Training became urgent. But this was not at all easy, due, like the business of getting a new puppy, to the inner nature of the family.

To take only one difficulty: dogs must be trained by their masters, they must owe allegiance to one person. And who was Jock to obey? And Bill: I was his master, in theory. In practice, Jock was. Was I to take over from Jock? But even to state it is to expose its absurdity: I adored the graceless puppy, and why did I need a well-trained dog? Trained for
what?

A watchdog? But all our dogs were watchdogs. ‘Natives' – such
was the article of faith, were by nature scared of dogs, yet everyone repeated stories about thieves poisoning fierce dogs or making friends with them. So apparently no one really believed that watchdogs were any use. Yet every farm had its watchdog.

Throughout my childhood I used to lie in bed, the bush not fifty yards away all around the house, listening to the cry of the night-jar, the owls, the frogs and the crickets; to the tom-toms from the compound; to the mysterious rustling in the thatch over my head, or the long grass it had been cut from down the hill; to all the thousand noises of the night on the veld; and every one of these noises was marked also by the house dogs, who would bark and sniff and investigate and growl at all these; and also at starlight on the polished surface of a leaf, at the moon lifting itself over the mountains, at a branch cracking behind the house, at the first rim of hot red showing above the horizon – in short at anything and everything. Watchdogs, in my experience, were never asleep; but they were not so much a guard against thieves (we never had any thieves that I can remember) as a kind of instrument designed to measure or record the rustlings and movements of the African night that seemed to have an enormous life of its own, but a collective life; so that the falling of a stone, or a star shooting through the Milky Way, the grunt of a wild pig, and the wind rustling in the mealie-field were all evidences and aspects of the same truth.
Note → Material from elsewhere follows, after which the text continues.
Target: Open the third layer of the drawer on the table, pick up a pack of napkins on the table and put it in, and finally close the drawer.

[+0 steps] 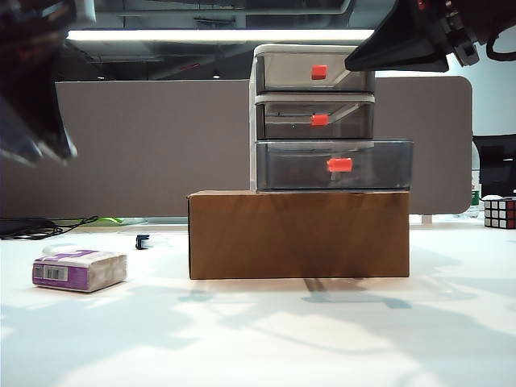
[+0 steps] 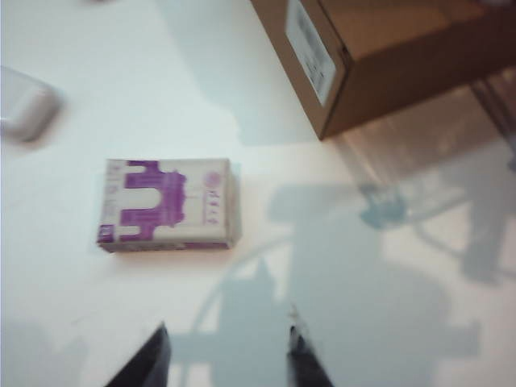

How did one ‘train' a watchdog? Presumably to respond only to the slinking approach of a human, black or white. What use is a watchdog otherwise? But even now, the most powerful memory of my childhood is of lying awake listening to the sobbing howl of a dog at the inexplicable appearance of the yellow face of the moon; of creeping to the window to see the long muzzle of a dog pointed black against a great bowl of stars. We needed no moon calendar with those dogs, who were like traffic in London: to sleep at all, one had to learn not to hear them. And if one did not
hear them, one would not hear the stiff warning growl that (presumably) would greet a marauder.

At first Jock and Bill were locked up in the dining-room at night. But there were so many stirrings and yappings and rushings from window to window after the rising sun or moon, or the black shadows which moved across whitewashed walls from the branches of the trees in the garden, that soon we could no longer stand the lack of sleep, and they were turned out on to the veranda. With many hopeful injunctions from my mother that they were to be ‘good dogs': which meant that they should ignore their real natures and sleep from sundown to sun-up. Even then, when Bill was just out of puppyhood, they might be missing altogether in the early mornings. They would come guiltily up the road from the lands at breakfast-time, their coats full of grass seeds, and we knew they had rushed down into the bush after an owl, or a grazing animal, and, finding themselves farther from home than they had expected in a strange nocturnal world, had begun nosing and sniffing and exploring in practice for their days of wildness soon to come.